Balanga bishop reiterates call to abandon BNPP rehabilitation


By Christina Hermoso

Balanga (Bataan) Bishop Ruperto Santos reiterated his call for the government to permanently abandon its plan to rehabilitate the Bataan Nuclear Power Plant (BNPP) to help augment the country’s source of electricity.

Bishop Ruperto Santos (CBCP / MANILA BULLETIN) Bishop Ruperto Santos (CBCP / MANILA BULLETIN)

“Let us stop discussing about the rehabilitation of BNPP. Let the issue of its revival be put to eternal rest,” Santos said in a Catholic Bishops’ Conference of the Philippines (CBCP) News post.

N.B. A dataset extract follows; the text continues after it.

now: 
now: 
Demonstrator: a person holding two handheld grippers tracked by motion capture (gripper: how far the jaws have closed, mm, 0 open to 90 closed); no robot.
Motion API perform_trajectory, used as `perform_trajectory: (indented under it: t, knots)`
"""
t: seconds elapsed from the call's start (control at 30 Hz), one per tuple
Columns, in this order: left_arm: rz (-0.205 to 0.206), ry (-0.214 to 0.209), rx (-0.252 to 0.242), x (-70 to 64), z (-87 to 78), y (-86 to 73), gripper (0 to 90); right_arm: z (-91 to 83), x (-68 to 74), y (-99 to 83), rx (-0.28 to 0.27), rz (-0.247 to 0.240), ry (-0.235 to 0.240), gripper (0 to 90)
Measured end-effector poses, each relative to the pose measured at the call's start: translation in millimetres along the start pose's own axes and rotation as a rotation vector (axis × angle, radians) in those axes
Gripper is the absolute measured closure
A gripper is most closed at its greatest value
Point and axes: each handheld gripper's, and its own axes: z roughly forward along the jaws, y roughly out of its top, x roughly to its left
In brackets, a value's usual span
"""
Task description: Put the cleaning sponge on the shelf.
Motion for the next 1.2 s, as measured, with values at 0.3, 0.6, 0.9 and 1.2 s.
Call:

Operating the country’s only nuclear power plant, he said, will do the country more harm than good.

The bishop supported the statement of Russian Ambassador to the Philippines Igor Khovaev, who issued a statement earlier that said the BNPP, being an old facility, can no longer be rehabilitated.

The Russian envoy said the mothballed 620-megawatt nuclear plant’s technology is “absolutely outdated” following an assessment done on the facility by Rosatom State Atomic Energy Corporation of Russia last year.

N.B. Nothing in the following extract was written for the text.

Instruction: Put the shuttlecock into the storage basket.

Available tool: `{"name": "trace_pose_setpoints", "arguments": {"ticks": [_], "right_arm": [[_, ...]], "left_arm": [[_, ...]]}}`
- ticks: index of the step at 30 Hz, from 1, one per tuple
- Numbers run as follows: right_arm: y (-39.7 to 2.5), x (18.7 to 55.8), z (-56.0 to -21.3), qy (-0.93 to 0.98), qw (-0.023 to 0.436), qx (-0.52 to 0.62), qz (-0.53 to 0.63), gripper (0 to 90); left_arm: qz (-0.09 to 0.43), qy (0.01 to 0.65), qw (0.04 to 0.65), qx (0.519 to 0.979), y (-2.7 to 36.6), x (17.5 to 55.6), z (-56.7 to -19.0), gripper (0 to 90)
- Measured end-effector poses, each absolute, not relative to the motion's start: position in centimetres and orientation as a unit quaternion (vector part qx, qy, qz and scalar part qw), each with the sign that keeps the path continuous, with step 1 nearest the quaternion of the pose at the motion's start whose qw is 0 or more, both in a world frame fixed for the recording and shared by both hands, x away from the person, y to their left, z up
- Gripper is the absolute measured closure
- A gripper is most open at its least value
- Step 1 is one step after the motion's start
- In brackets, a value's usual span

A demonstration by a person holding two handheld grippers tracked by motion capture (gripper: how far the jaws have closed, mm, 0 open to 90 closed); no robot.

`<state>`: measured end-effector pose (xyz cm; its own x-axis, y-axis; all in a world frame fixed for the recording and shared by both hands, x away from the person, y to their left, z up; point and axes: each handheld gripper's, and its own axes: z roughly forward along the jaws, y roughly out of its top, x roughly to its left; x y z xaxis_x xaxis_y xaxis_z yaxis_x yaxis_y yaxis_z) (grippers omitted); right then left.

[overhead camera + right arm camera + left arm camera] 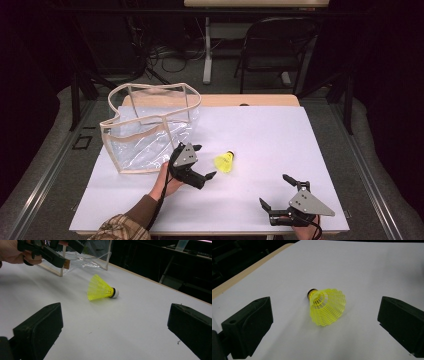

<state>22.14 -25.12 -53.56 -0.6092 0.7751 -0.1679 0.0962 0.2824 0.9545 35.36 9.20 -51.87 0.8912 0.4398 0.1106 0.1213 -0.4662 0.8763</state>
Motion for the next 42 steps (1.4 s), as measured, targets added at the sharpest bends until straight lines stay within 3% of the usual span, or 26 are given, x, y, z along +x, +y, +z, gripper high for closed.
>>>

“That is the truth. That is the reality. Ambassador Khovaev validates our position, our stand. We are right since then about BNPP. There is no point and no reason to rehabilitate it,” Santos stressed.

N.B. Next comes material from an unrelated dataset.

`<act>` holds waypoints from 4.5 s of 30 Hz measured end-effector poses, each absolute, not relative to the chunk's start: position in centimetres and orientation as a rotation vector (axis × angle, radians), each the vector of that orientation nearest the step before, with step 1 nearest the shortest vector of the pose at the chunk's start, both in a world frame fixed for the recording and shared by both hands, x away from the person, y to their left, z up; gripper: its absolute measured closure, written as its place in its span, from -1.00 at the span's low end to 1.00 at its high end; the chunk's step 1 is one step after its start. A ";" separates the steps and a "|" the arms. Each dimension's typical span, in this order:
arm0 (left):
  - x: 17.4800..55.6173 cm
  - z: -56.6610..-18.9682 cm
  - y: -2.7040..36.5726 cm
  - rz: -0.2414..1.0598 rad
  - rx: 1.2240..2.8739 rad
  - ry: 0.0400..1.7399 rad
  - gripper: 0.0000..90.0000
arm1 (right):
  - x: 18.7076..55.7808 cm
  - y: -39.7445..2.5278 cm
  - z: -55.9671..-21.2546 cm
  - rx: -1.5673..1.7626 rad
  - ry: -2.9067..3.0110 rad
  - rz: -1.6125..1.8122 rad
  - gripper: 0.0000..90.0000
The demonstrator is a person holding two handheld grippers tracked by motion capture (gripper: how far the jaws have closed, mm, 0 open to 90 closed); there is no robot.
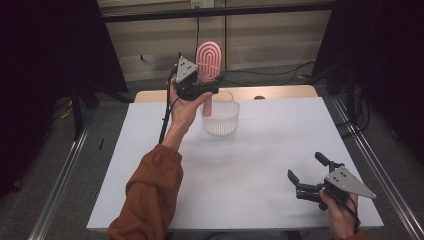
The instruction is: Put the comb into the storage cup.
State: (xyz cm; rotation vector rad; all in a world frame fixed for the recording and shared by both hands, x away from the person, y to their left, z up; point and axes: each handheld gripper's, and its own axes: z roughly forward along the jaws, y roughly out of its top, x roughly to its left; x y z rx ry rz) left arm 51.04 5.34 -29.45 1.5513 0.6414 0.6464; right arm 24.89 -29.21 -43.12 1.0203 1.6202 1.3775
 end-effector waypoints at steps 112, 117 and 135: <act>51.1 -36.8 7.1 0.538 1.670 0.783 -0.59 | 24.7 -29.2 -43.2 1.012 1.634 1.364 -1.00; 51.2 -36.8 7.8 0.492 1.668 0.805 -0.57 | 24.8 -29.1 -43.2 1.011 1.633 1.366 -1.00; 50.5 -37.3 7.8 0.420 1.649 0.756 -0.51 | 24.8 -29.1 -43.2 1.013 1.632 1.368 -1.00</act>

Costing more than US$2 billion, the plant was built four decades ago during the term of former President Ferdinand Marcos in response to an energy crisis. The Department of Energy, the National Power Corporation, and the Philippine Nuclear Research Institute (PNRI) estimated the cost of reviving the BNPP in four years to reach about one billion dollars. The structure sits on a 389-hectare lot in Naot Point in Morong, Bataan.

The facility, however, never operated amid corruption allegations and safety concerns as it sits on a major earthquake fault line.

Santos said reviving the BNPP will only be a waste of government resources.

“The BNPP was built during the Martial Law so the truth was suppressed and the people were threatened. The BNPP is just a colossal monument of man’s greed, a model of graft and corruption. Reviving the BNPP is a waste of money, and never will it benefit our country. To call for its rehabilitation will only be used for money and means for corruption,” the bishop said.